Securities

SEC Revisits Pay Versus Performance Rules

By: Lucosky Brookman
SEC Revisits Pay Versus Performance Rules

The Securities and Exchange Commission (SEC), in its recent move on January 27, 2022, revived discussions on previously proposed rules under the Dodd-Frank Act, focusing on the disclosure of data illustrating the correlation between a company's financial performance and the compensation it pays to executives. Originating in April 2015, these rules remained largely unaddressed until now, also having their scope widened to encompass additional performance metrics.

The current SEC leadership, headed by Gary Gensler, has been resolutely addressing issues related to compensation and insider trading. Their focus areas have included re-evaluating executive compensation clawback rules, updating guidelines on disclosures and accounting for spring-loaded compensation awards, proposing changes to Rule 10b5-1 insider trading plans, and suggesting new share repurchase program disclosure rules.

The Background

Introduced by the Dodd-Frank Act, Section 953(a) led to the incorporation of Section 14(i) into the Securities Exchange Act of 1934 ("Exchange Act"). This section mandates that issuers disclose a clear breakdown of any compensation stated in Item 402 of Regulation S-K, in any proxy or consent solicitation material for an annual meeting of shareholders. This includes details of the relationship between executive compensation and the company's financial performance, considering changes in the value of the company's stock, dividends, and any distributions. Moreover, it offers the possibility of including a graphical representation of the information.

Despite current rules demanding comprehensive metrics and details on executive compensation, none have previously necessitated a specific disclosure detailing the link between pay and performance. The new disclosure requirements aim to complement the Compensation Discussion and Analysis (CD&A) by providing a factual depiction of how the compensation paid relates to the company's financial performance.

The New Proposal

The new proposal requires companies to disclose compensation "actually paid" to the CEO and other named executive officers, along with the corresponding "total compensation" amounts for the previous five fiscal years (or three for smaller reporting companies). This table must include details on total executive compensation, compensation "actually paid", and the cumulative total shareholder return (TSR).

The new disclosure requirements won't apply to emerging growth companies or foreign private issuers. Smaller public companies will have a more limited disclosure requirement.

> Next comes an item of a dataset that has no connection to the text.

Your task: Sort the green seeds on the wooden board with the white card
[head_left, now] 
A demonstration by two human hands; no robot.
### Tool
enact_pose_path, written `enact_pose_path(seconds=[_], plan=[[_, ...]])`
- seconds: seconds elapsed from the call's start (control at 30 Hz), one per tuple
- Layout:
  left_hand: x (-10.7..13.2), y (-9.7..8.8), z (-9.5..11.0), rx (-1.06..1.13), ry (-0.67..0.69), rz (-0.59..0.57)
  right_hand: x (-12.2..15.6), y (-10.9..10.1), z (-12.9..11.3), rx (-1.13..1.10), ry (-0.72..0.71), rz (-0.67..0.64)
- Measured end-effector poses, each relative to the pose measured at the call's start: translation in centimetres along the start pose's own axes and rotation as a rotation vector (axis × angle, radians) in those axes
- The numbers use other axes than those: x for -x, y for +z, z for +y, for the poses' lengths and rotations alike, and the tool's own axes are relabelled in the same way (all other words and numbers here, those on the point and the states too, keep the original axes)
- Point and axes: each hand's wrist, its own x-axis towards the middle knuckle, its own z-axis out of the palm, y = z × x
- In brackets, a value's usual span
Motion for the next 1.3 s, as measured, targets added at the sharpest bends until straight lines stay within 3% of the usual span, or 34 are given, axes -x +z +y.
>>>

Calculating "Actually Paid" Compensation

For smaller reporting companies, the compensation "actually paid" is the executive compensation reported in the Summary Compensation Table, already a required disclosure. Other companies must modify the disclosed amount to exclude changes in actuarial present value of benefits under certain pension plans not attributable to the applicable year of service, and to include the fair value of equity awards at vesting rather than when granted.

Aligning with Total Shareholder Return (TSR)

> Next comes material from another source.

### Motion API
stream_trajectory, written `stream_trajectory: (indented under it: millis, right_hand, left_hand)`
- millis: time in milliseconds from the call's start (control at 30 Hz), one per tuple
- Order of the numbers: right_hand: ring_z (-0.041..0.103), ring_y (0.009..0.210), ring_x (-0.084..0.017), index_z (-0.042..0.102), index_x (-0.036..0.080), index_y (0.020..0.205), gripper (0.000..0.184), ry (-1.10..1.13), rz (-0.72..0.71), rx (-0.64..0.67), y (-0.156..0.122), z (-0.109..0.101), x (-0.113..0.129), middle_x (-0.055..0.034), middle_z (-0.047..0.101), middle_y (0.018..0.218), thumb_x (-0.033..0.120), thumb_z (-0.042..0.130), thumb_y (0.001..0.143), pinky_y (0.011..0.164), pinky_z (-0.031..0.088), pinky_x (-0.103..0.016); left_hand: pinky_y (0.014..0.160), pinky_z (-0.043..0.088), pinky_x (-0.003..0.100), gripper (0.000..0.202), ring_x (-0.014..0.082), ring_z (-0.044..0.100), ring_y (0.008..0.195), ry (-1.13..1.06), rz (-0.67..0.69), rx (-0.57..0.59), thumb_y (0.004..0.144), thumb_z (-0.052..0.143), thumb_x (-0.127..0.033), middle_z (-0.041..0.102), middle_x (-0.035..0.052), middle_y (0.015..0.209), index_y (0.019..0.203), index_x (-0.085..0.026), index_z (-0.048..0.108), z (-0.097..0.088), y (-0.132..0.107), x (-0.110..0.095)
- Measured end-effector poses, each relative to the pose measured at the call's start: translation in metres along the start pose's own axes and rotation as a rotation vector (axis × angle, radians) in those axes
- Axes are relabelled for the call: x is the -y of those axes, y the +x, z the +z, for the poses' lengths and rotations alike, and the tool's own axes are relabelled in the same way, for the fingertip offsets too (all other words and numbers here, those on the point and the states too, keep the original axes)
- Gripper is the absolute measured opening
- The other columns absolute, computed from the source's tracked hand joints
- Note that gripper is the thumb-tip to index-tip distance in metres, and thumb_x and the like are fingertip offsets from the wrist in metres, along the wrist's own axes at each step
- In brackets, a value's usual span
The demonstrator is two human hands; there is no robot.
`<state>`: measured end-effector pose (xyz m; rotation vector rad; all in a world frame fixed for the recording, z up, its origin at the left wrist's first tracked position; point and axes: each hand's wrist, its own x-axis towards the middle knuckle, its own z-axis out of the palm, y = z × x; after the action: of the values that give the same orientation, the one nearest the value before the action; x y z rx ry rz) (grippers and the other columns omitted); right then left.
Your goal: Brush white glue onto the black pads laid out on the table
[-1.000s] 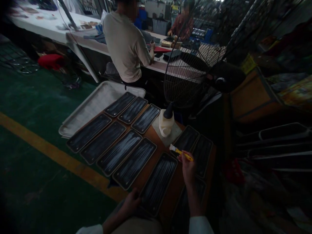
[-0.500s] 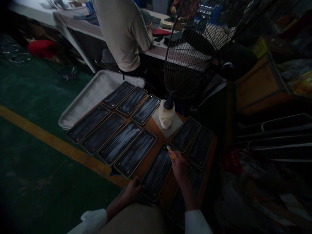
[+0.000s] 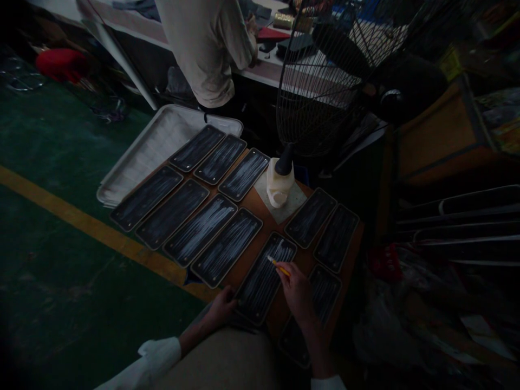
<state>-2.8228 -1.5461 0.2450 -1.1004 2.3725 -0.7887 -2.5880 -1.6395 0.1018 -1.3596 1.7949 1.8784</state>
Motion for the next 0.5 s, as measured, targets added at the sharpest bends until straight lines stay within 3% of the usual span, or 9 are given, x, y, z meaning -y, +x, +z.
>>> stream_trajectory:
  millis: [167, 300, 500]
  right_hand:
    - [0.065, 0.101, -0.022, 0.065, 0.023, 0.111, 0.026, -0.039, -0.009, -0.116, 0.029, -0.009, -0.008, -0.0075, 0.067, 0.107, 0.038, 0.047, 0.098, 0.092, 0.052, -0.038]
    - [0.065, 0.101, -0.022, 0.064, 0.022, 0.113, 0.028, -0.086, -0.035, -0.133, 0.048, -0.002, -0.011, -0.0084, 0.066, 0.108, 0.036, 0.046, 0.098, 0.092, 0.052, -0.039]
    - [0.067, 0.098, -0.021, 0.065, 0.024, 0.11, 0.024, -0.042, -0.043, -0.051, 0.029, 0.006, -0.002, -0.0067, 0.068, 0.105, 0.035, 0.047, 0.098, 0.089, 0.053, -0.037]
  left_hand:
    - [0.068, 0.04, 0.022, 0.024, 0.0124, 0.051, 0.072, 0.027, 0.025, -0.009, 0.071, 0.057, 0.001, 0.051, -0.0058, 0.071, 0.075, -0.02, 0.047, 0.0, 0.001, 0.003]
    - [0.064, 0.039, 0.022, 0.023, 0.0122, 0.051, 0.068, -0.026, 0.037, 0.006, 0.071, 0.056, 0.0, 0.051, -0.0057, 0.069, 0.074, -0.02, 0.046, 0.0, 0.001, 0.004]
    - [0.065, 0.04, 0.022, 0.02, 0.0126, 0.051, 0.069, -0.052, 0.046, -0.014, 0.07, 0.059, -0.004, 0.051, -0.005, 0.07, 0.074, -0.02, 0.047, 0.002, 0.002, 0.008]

The proposed rules mandate companies to measure financial performance using TSR, as defined in Item 201(e) of Regulation S-K. They should then compare it with the compensation "actually paid" to the CEO and other named executive officers. This comparison can be disclosed in either narrative or graphical form or a combination of both, with the placement of the discussion being flexible.

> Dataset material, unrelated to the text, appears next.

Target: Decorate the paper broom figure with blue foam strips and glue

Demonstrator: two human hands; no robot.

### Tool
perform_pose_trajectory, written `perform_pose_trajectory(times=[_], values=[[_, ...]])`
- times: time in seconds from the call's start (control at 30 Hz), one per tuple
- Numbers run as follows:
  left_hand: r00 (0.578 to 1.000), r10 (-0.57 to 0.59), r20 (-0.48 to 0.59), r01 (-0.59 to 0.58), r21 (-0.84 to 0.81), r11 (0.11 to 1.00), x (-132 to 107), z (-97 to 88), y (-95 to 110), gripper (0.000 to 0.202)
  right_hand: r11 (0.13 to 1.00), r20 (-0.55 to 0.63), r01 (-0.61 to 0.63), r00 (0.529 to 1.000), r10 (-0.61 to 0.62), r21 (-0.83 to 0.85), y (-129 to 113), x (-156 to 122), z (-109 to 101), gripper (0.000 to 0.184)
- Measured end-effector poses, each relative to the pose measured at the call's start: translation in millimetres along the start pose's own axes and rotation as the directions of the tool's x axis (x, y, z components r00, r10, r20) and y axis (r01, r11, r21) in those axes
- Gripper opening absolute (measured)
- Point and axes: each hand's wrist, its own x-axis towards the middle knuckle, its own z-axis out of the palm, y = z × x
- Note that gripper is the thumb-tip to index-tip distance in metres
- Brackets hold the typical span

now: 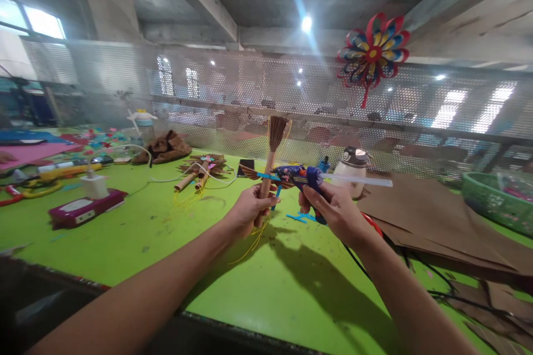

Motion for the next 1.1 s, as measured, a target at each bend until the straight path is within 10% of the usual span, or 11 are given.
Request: perform_pose_trajectory(times=[1.1], values=[[0.999, -0.045, 0.017, 0.046, -0.016, 0.999, -4.8, 3.1, 3.4, 0.03, 0.999, 0.005, -0.051, 0.999, 0.051, 0.016, 5.9, -0.9, -0.1, 0.035]])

In addition to TSR, the SEC is mulling over the need for a tabular disclosure of pre-tax income, net income, and a company-specific measure. A clear explanation of the relationship among these measures would be required, though the company can choose its format of presentation.

Additional and Supplemental Disclosure

The reporting company can provide additional disclosure if it aids in understanding the pay vs. performance discussion, as long as it is not misleading and does not overshadow the basic disclosure requirements.

Inline XBRL Tagging

The new disclosure must be tagged using Inline XBRL.

Phase-In Period

A phase-in period is allowed under the new rule. In the first filing after the proposed rule takes effect, companies will only be required to provide two years of disclosure. With each subsequent year's filing, they will need to add an extra year of disclosure until they reach the required years (3 years for smaller reporting companies and 5 years for others).